Pages

Minggu, 04 Maret 2012

Gale-galean (gobak sodor)




KATA PENGANTAR

Om Swastiastu

Puji syukur penulis panjatkan kehadapan Ida Shang Hyang Widhi Wasa atas anugerahnya sehingga dalam kesempatan kali ini, kami dapat menyelesaikan tugas olahraga yang berupa makalah yang membahas tentang permainan tradisional yaitu “Gale Galean
kami mengucapkan terimakasih kepada seluruh pihak yang terlibat dan membantu dalam penulisan karya ilmiah ini.
Kami meminta maaf yang sebesar besarnya jika ada kesalahan kata baik yang disengaja maupun yang tidak disengaja. Kami menyadari adanya keterbatasan pengetahuan dan pengalaman. Kami mengucapkan terima kasih atas kritikan dan saran yang membangun.

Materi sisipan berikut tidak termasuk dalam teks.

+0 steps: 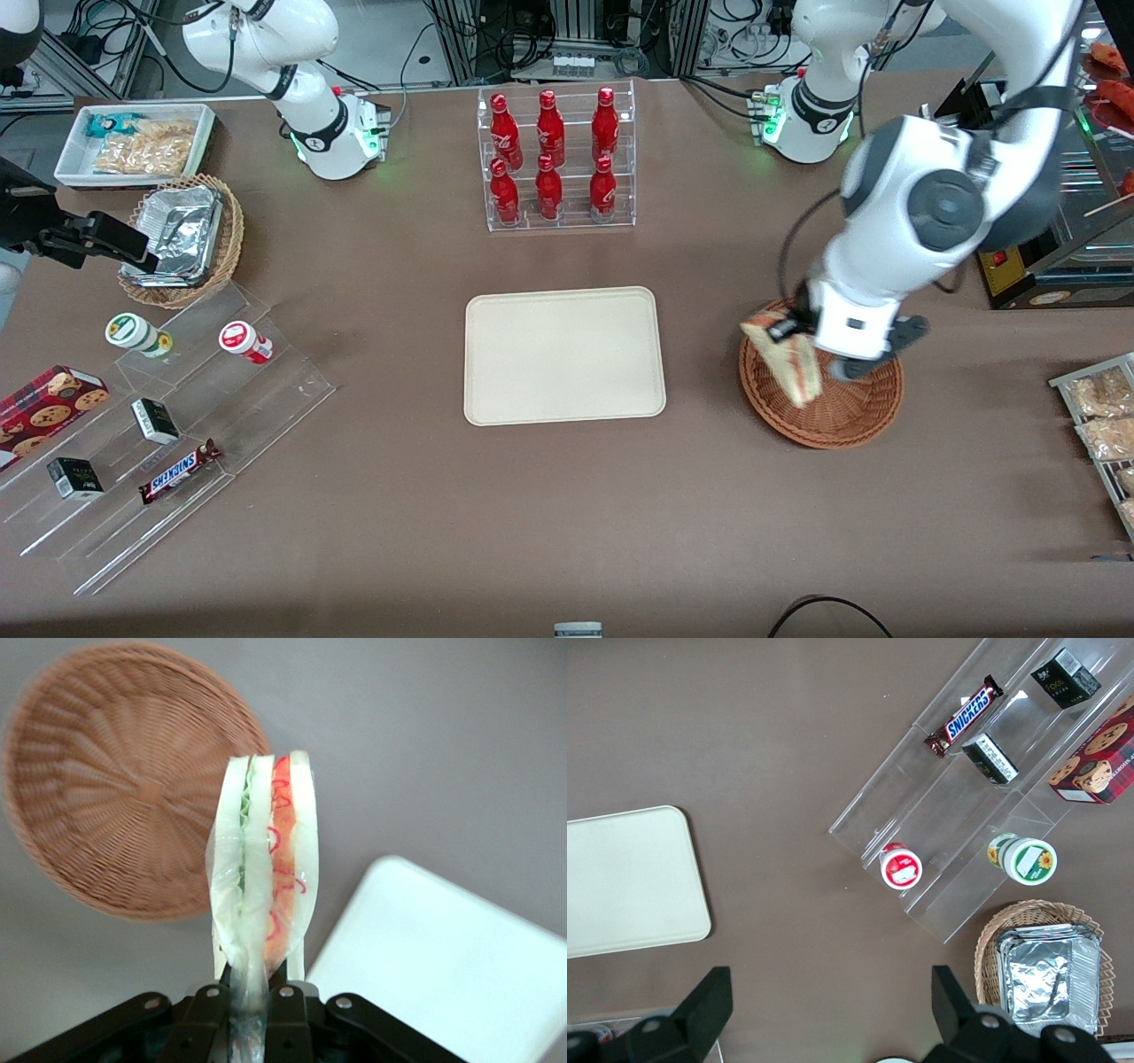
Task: Place sandwich from basket to tray
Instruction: 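Lift the sandwich and carry it toward the cream tray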
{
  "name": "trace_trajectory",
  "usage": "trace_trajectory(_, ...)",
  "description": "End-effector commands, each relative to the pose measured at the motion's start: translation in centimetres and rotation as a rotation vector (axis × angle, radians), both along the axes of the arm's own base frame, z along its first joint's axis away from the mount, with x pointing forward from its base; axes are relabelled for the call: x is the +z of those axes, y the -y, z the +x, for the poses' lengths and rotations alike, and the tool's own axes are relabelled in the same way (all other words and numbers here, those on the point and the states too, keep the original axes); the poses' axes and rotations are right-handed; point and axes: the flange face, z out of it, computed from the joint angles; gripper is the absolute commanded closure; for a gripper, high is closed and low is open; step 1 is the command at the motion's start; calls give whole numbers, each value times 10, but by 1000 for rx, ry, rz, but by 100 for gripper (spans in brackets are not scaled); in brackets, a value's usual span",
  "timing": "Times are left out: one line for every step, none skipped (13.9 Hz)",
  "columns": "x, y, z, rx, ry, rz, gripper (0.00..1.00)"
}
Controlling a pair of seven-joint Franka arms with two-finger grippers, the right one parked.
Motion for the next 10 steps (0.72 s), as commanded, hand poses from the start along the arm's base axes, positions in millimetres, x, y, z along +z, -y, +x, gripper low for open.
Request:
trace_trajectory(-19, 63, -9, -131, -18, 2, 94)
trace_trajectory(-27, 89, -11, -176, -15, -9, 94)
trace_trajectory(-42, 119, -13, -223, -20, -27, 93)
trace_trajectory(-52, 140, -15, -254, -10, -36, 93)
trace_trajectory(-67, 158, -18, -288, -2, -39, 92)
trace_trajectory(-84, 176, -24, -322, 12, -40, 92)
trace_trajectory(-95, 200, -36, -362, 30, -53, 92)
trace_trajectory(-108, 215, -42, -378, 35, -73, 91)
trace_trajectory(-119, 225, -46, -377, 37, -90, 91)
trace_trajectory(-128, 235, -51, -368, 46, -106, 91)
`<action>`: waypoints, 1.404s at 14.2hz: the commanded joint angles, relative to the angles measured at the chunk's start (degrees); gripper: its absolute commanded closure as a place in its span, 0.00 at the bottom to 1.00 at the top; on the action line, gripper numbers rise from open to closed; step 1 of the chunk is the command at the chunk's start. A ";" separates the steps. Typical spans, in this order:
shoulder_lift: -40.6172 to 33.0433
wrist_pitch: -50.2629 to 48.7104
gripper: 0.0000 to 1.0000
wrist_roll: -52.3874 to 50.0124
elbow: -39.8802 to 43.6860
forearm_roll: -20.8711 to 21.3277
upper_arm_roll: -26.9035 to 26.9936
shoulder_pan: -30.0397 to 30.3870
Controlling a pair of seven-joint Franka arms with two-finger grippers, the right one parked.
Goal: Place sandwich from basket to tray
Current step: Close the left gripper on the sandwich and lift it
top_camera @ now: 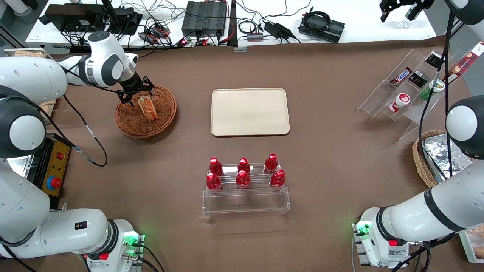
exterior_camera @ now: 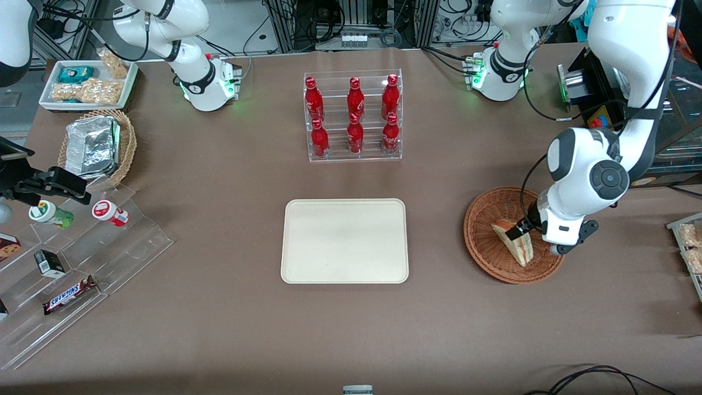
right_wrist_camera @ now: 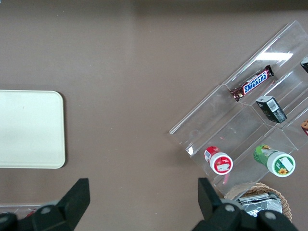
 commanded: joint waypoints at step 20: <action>0.88 -11.77 0.96 -1.98 10.80 4.35 -0.06 -16.40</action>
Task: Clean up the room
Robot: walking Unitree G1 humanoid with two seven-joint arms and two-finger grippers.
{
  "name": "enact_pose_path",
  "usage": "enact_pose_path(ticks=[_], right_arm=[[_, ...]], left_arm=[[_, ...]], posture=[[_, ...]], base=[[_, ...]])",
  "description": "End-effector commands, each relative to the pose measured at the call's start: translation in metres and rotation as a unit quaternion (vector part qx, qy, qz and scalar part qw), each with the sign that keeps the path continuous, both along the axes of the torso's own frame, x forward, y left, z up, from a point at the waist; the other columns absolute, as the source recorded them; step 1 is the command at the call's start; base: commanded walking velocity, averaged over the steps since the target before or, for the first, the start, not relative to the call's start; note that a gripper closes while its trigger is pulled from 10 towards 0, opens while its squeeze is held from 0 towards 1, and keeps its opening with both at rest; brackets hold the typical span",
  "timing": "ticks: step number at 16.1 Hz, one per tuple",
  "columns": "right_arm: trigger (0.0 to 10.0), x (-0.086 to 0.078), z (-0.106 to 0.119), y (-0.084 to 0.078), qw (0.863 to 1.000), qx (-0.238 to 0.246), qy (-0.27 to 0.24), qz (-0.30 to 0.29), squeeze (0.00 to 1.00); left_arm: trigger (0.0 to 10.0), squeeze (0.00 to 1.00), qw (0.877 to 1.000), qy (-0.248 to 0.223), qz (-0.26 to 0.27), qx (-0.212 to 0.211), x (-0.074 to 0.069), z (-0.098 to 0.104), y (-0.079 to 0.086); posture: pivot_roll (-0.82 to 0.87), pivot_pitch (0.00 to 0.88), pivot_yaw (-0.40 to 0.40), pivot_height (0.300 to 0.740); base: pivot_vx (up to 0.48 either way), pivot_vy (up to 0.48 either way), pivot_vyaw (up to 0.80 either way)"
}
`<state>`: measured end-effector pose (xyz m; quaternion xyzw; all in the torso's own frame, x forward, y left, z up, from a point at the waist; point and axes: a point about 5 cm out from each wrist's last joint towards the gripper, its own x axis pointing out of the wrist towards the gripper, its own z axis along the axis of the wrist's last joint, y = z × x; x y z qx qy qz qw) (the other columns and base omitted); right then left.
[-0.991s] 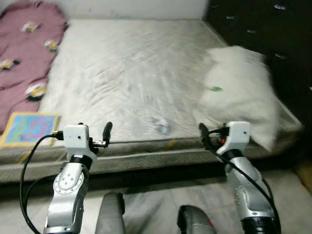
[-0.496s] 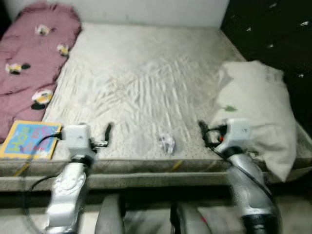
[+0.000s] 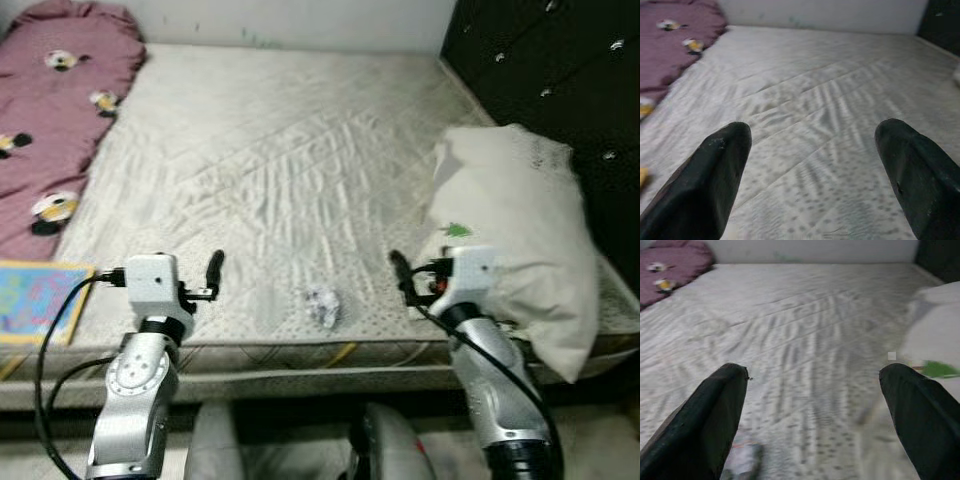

Om Santih, Santih,  Santih Om






                                                                           




BAB I
PENDAHULUAN


1.1   Latar belakang
Kemajuan di bidang teknologi memberikan kemudahan bagi seseorang dalam menjalankan rutinitas. Namun disisi lain, kemajuan teknologi juga berdampak buruk bagi perkembangan anak. Hal ini tak lain karena terlupakannya nilai-nilai leluhur.
Contoh nyata adalah terlupakannya permainan tradisional. Tak sedikit generasi muda yang melupakan permainan tradisional semisal gobak sodor atau yg akrab disebut dengan sebutan “gale-galean” di daerah Gianyar khususnya di desa Keramas. Berangkat dari alasan ini, sejumlah LSM yang konsis terhadap masalah anak menggelar satu acara untuk lebih mendekatkan permainan tradisional dengan anak-anak.
Mengharapkan mereka mau kembali mengenal permainan tradisional tersebut memang sulit, karena disamping teknologi yang tinggi dan tidak sederhana, permainan ini terkesan kuno. Namun sebenarnya banyak nilai-nilai yang dapat dipelajari dari setiap permainan tradisional itu. Kemampuan motorik, pengembangan otak kanan, juga mengembangkan kemampuan bersosialisasi anak, baik dalam bekerjasama maupun dalam memecahkan persoalan, melalui permainan tersebut. Khususnya di kota-kota besar, kini anak-anak banyak terkungkung dalam permainan yang berbeda.



1.2     Rumusan Masalah
     Dari latar belakang diatas kami mengajukan beberapa rumusan masalah, antara lain.
1.2.1     Apa saja faktor – faktor  yang menyebabkan hilangnya permainan anak tradisional?
1.2.2      Apa saja jenis – jenis permainan tradisional?
1.2.3     Bagaimanakah cara memainkan permainan Gobak Sodor (Gale – Galean) ?


2.1        Tujuan Pembuatan Makalah
            Tujuan kami membuat makalah ini adalah untuk sebagai berikut.
1.3.1 Menyelesaikan tugas yang diberikan oleh Bapak Erawan.
1.3.2 Memperkenalkan kepada teman – teman sesama pelajar tentang permainan tradisional Bali, khususnya Gobak Sodor (Gale – Galean).
1.3.3 Ikut melestarikan permainan tradisional Bali.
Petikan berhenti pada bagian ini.